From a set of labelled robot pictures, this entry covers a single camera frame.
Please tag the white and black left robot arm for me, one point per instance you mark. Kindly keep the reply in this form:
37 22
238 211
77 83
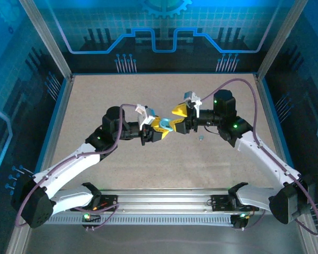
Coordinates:
66 173

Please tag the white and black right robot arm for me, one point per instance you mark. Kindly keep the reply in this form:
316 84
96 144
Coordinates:
267 158

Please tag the grey metal front plate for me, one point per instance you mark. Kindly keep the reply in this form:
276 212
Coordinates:
161 240

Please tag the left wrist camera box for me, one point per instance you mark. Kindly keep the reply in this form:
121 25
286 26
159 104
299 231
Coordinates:
147 117

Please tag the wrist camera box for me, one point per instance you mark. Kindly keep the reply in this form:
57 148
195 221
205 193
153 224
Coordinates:
147 117
189 95

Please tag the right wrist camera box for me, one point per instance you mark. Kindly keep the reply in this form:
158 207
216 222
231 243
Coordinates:
189 95

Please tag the aluminium side frame rail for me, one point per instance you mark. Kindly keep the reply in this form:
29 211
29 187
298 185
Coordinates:
57 127
273 127

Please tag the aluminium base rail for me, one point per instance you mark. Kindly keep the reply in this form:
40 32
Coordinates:
161 198

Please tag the aluminium frame post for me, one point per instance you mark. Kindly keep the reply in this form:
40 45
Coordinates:
46 39
282 39

▸ PROMPT
Reproduce each line of the entries above from the one containing "Please tag the grey" through the last, exactly, and no other line.

▸ EXERCISE OUTPUT
Please tag the grey metal front plate for me, one point per instance you mark. Kindly keep the reply in this form:
276 212
Coordinates:
161 240

Please tag the left wrist camera box for me, one point per instance you mark. Kindly keep the reply in this form:
121 25
286 26
159 104
299 231
Coordinates:
147 117

Please tag the wrist camera box for me, one point per instance you mark. Kindly keep the reply in this form:
57 148
195 221
205 193
153 224
Coordinates:
147 117
189 95

Please tag the right wrist camera box for me, one point per instance you mark. Kindly keep the reply in this form:
158 207
216 222
231 243
Coordinates:
189 95

Please tag the aluminium side frame rail for me, one point per instance you mark. Kindly keep the reply in this form:
29 211
29 187
298 185
Coordinates:
57 127
273 127

Please tag the aluminium base rail for me, one point per instance you mark. Kindly keep the reply in this form:
40 32
Coordinates:
161 198

Please tag the aluminium frame post for me, one point per instance you mark. Kindly keep the reply in this form:
40 45
Coordinates:
46 39
282 39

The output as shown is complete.